**Exercise aim**
Every line in the entries that holds "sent" should be identified and copied.

Source records
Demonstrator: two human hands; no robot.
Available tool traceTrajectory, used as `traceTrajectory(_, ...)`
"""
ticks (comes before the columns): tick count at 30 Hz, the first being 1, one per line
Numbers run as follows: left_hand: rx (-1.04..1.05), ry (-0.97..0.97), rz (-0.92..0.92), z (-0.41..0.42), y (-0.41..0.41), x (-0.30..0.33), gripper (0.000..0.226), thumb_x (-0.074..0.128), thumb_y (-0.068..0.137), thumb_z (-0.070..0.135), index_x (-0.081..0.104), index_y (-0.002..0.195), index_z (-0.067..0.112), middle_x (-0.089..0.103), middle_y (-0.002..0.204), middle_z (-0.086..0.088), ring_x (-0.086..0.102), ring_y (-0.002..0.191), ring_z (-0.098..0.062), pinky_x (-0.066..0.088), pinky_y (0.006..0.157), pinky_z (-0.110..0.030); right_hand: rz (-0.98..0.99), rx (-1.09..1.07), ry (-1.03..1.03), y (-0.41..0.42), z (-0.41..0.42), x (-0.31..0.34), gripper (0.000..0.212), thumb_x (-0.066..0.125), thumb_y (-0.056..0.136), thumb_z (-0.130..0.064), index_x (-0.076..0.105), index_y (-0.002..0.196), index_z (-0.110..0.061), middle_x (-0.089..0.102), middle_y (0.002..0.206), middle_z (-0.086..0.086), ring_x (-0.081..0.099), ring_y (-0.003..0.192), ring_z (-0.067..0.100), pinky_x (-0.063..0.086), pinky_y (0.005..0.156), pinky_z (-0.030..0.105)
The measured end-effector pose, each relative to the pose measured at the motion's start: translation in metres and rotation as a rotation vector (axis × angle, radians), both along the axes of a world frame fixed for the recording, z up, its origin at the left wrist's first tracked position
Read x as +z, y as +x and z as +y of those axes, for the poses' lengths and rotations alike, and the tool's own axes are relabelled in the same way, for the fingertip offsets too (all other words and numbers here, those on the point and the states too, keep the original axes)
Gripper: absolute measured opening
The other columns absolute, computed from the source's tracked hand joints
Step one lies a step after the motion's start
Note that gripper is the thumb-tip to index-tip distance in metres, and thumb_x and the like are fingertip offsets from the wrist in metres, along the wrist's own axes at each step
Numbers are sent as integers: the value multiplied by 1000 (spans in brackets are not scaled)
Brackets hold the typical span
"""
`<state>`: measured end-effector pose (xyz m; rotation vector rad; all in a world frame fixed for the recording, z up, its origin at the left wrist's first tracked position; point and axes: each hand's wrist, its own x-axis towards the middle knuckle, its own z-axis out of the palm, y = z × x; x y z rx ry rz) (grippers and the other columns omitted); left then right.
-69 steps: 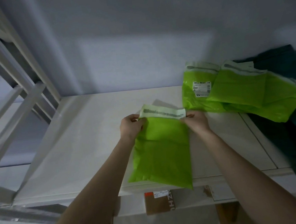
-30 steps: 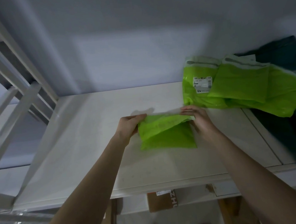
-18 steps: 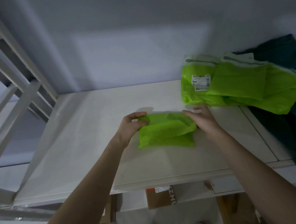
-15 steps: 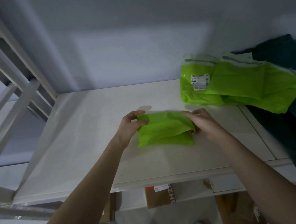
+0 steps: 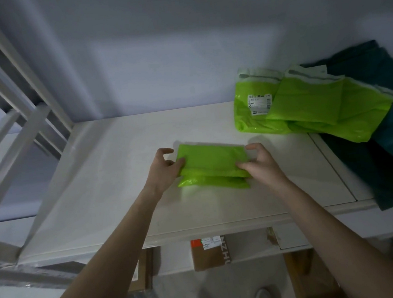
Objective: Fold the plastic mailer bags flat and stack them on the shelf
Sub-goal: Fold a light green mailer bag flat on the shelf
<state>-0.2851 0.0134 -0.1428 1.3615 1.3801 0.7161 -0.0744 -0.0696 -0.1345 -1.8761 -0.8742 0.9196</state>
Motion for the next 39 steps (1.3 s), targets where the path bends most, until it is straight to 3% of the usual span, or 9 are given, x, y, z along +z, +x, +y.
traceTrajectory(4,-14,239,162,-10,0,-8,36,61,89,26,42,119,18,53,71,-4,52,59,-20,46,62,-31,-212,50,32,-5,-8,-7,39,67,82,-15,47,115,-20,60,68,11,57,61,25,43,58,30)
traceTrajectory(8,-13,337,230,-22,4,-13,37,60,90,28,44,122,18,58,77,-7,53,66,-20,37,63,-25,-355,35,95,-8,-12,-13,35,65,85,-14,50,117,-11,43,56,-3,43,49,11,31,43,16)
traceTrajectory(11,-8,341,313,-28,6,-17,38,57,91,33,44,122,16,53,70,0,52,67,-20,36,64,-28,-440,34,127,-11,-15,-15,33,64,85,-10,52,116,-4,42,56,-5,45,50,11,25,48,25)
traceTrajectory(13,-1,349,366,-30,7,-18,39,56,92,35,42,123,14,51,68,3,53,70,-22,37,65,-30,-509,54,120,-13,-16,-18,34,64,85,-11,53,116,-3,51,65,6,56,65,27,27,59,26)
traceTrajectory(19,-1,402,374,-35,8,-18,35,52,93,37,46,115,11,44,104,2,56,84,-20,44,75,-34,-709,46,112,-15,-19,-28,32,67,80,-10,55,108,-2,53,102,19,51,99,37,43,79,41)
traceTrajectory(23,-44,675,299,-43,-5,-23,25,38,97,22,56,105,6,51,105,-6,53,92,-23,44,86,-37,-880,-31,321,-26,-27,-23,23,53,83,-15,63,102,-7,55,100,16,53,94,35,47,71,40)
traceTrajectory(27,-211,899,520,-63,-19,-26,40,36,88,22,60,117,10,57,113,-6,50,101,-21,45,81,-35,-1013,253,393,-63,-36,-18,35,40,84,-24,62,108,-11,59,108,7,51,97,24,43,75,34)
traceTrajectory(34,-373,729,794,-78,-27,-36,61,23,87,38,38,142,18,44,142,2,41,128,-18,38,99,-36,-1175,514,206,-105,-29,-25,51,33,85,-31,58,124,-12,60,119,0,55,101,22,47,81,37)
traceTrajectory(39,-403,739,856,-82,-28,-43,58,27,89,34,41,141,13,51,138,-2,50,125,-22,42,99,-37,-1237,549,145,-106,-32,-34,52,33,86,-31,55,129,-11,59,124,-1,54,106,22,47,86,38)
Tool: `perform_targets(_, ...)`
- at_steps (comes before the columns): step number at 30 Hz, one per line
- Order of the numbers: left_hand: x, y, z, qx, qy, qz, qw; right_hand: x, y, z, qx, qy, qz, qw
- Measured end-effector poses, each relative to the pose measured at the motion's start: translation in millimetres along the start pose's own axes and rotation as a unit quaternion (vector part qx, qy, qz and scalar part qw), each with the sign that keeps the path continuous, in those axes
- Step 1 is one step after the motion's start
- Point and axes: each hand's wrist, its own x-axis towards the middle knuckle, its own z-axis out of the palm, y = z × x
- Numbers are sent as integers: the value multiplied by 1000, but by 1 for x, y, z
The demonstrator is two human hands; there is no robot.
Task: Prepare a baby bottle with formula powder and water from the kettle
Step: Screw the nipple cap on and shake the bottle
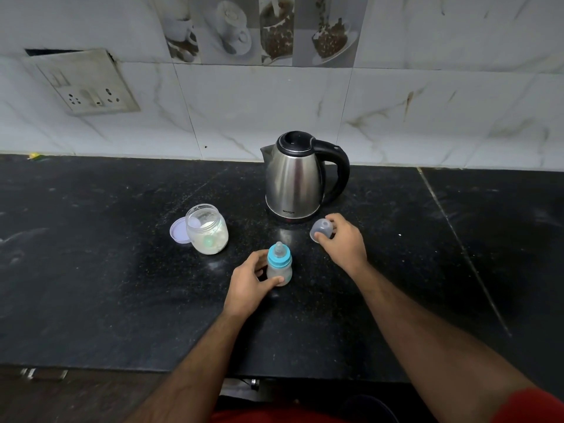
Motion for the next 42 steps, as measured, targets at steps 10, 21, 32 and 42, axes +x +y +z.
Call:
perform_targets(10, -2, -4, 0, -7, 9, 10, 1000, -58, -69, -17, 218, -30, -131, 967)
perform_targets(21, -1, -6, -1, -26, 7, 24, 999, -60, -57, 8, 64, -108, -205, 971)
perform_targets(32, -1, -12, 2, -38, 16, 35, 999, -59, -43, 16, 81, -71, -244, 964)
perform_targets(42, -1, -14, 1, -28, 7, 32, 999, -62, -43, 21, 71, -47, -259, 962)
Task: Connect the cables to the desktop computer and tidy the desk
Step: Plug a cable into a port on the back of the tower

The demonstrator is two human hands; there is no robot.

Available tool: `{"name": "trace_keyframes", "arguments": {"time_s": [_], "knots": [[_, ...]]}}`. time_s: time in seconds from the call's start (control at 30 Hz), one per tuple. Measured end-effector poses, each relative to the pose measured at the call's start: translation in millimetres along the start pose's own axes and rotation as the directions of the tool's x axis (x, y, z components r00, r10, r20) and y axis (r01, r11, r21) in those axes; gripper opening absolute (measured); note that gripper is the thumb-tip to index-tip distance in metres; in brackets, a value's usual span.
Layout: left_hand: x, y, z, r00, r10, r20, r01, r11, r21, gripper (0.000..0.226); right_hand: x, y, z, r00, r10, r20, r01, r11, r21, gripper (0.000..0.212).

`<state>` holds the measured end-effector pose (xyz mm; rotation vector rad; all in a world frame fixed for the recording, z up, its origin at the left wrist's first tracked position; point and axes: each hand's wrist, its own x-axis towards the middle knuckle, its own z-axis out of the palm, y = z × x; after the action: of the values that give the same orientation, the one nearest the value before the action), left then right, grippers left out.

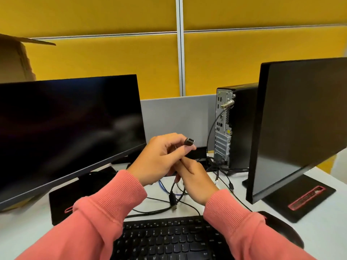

**Output for this task**
Numbers are sent as integers: the value multiplied by 1000 (spans in brackets are not scaled)
- Numbers are sent as integers: the value multiplied by 1000, but by 1 for x, y, z

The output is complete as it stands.